Natural Health Blog | Kidney Health & Kidney Detox

Date: 10/24/2006    Written by: Jon Barron

Urinary Tract Infections, Kidney Health


Urinary tract infections are often difficult to get rid of and can easily spread to the kidneys. You need to knock the infection out, acidify the urine, and use D-Mannose to carry any E coli out of the urinary tract. Here is a protocol that has proven effective for many people.

  • D-Mannose: 1 teaspoon 4 times a day for 3 days.
  • Cranberry: (to complement D-mannose and help acidify the urine) Take 2 capsules, twice a day for one week.
  • Juniper Berry: (to flush the kidneys) Take two capsules three times daily at mealtimes for one week. Increase fluid intake throughout the day.
  • The herb forskolin to help flush bacteria out of the bladder.
  • Also recommended are an antipathogenic formula that contain things like garlic, oil of oregano, and olive leaf extract to directly take on the infection...and a good probiotic formula to provide long term protection. (Probiotics need to be replenished whenever you have had a round of antibiotics, which leaves you vulnerable to a whole range of opportunistic infections.)

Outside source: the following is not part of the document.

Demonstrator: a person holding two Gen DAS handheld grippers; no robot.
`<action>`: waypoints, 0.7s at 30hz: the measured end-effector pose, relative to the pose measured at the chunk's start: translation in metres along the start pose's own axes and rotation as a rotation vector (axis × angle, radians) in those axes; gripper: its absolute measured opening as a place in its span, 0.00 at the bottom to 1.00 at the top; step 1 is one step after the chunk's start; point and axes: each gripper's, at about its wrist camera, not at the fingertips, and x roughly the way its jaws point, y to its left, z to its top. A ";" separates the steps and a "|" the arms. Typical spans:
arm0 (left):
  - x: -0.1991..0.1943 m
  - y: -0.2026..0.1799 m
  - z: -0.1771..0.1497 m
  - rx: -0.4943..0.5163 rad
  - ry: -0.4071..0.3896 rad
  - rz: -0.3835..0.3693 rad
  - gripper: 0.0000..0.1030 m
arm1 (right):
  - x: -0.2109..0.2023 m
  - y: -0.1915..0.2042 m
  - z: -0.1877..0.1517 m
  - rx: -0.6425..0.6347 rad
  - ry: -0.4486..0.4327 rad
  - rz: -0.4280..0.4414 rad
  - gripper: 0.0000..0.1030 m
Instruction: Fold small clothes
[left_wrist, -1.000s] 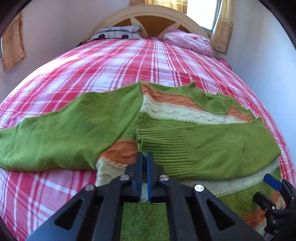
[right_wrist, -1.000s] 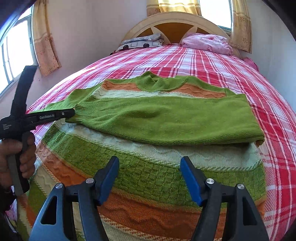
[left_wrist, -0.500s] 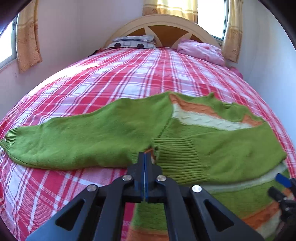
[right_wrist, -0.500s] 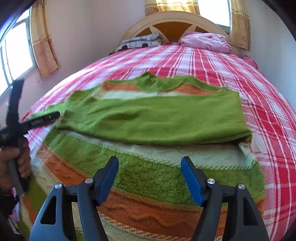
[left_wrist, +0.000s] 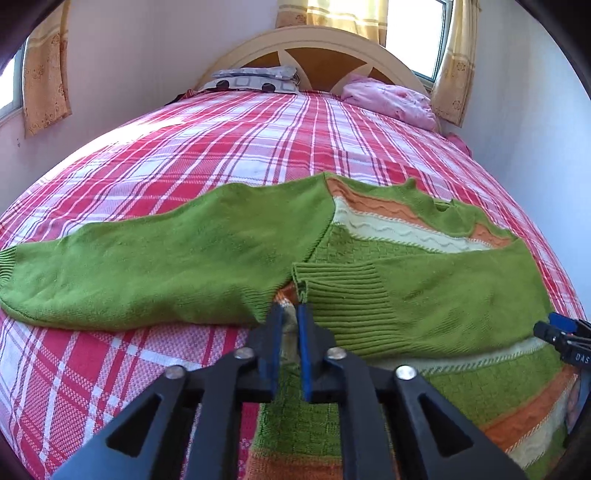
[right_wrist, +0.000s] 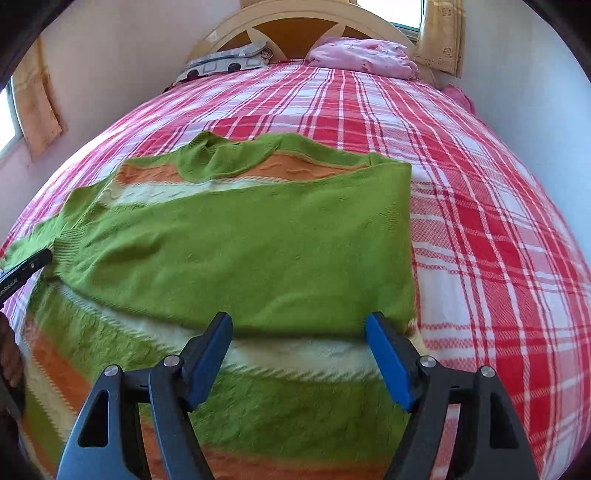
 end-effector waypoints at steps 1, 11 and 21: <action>-0.001 -0.001 0.000 0.003 -0.004 0.001 0.36 | -0.004 0.003 0.003 0.014 -0.007 0.033 0.73; -0.036 0.016 -0.008 0.063 -0.077 0.083 0.69 | 0.023 0.068 0.017 -0.083 0.019 -0.008 0.74; -0.057 0.117 -0.004 -0.041 -0.089 0.280 0.71 | 0.028 0.158 0.031 -0.204 0.030 0.164 0.75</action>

More Information on D-Mannose:

D-Mannose is a naturally occurring simple sugar, closely related (in chemical terms, a "stereoisomer") to glucose. Small amounts of D-Mannose are metabolized by our bodies; more than small amounts are excreted promptly into the urine. But how can even large quantities of a simple natural sugar do anything at all to help maintain a healthy urinary tract?

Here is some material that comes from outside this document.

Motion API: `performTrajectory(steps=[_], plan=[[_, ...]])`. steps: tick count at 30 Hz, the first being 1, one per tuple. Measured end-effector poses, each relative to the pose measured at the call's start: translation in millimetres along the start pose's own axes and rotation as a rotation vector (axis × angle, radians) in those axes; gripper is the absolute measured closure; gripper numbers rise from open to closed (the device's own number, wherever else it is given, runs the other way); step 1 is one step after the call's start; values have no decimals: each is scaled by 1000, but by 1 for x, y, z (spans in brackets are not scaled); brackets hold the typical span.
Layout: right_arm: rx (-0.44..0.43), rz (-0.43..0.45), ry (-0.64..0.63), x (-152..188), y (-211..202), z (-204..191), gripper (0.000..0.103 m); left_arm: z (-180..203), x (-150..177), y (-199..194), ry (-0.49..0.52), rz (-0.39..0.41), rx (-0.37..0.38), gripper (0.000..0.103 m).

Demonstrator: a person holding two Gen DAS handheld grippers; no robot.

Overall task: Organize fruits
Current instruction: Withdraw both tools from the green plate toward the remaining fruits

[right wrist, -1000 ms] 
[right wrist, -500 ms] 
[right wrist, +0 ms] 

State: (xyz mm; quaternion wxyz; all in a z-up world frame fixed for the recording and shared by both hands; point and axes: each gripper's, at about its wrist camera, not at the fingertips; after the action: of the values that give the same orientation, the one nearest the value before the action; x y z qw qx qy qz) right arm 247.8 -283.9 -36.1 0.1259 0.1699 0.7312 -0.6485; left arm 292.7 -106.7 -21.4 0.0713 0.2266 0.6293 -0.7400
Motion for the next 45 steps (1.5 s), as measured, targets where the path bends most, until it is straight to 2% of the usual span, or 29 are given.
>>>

The answer is found in the interaction between D-Mannose and the bacterium found in over 90% of all bladder infections, Escherichia coli ("E. coli"). No, not the infamous E.coli mutants associated with unsanitary food processing that has hospitalized and killed people. It's the normal E.coli found as part of the "normal microflora" in every intestinal tract. But even normal E.coli do not belong in the bladder and urinary tract. In these areas they multiply and become an undesirable infection.

Why doesn't the normal downflow of urine from the kidneys through the ureters into the bladder and thence beyond simply carry the E.coli right along with it? What allows the E.coli to "stick" to the inner walls of the bladder and even work their way upward (like Spiderman) in some cases reaching as far as the kidneys?

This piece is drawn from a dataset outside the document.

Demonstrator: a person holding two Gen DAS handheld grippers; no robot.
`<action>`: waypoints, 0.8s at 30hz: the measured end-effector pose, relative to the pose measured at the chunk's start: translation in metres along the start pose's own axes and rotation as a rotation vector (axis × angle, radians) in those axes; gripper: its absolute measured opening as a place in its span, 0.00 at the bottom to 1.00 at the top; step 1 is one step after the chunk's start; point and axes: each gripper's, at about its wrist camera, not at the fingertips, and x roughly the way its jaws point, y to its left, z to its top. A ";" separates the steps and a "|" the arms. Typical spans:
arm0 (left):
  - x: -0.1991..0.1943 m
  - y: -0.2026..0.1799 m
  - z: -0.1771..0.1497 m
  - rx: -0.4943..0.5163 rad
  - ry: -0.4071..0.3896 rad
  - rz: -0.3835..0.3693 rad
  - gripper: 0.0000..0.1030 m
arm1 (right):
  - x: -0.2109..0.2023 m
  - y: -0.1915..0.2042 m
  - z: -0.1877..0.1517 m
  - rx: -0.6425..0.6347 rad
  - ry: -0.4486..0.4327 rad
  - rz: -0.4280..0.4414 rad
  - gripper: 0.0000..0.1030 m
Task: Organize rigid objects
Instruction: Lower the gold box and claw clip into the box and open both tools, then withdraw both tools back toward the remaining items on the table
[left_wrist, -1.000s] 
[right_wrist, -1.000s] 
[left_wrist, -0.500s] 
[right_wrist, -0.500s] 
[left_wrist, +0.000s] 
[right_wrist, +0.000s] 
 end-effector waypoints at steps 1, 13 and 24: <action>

The "cell walls" of each E.coli are covered with tiny fingerlike projections. The very tips of these projections are an amino acid-sugar complex, a "glycoprotein" also called a "lectin." E.coli "lectins" have the unfortunate (for us) capability of "sticking" the bacteria to the inside walls of our bladders and urinary tracts, so they can't be rinsed out by urination.

Unfortunately, for the E.coli, D-Mannose "sticks" to E.coli lectins even better than E.coli lectin "sticks" to human cells. When we take a large quantity of D-Mannose, almost all of it spills into the urine through our kidneys, literally "coating" any E.coli present so they can no longer "stick" to the inside walls of the bladder and urinary tract. The E.coli are literally rinsed away with normal urination!

An antibiotic kills unwanted micro-organisms, but it also kills many "friendly" micro-organisms. Every woman is familiar with "yeast infections" that follow antibiotic use, as the "friendly bacteria" are killed off along with the "bad bacteria", leaving the antibiotic insensitive yeast to grow out of control. Long term or often repeated antibiotic use can lead to major disruptions in normal body microflora, and sometimes to major disruptions in health, especially immune system function. (It is suspected that "killer" E.coli of recent years are "mutants" caused by persistent antibiotic feeding to animals).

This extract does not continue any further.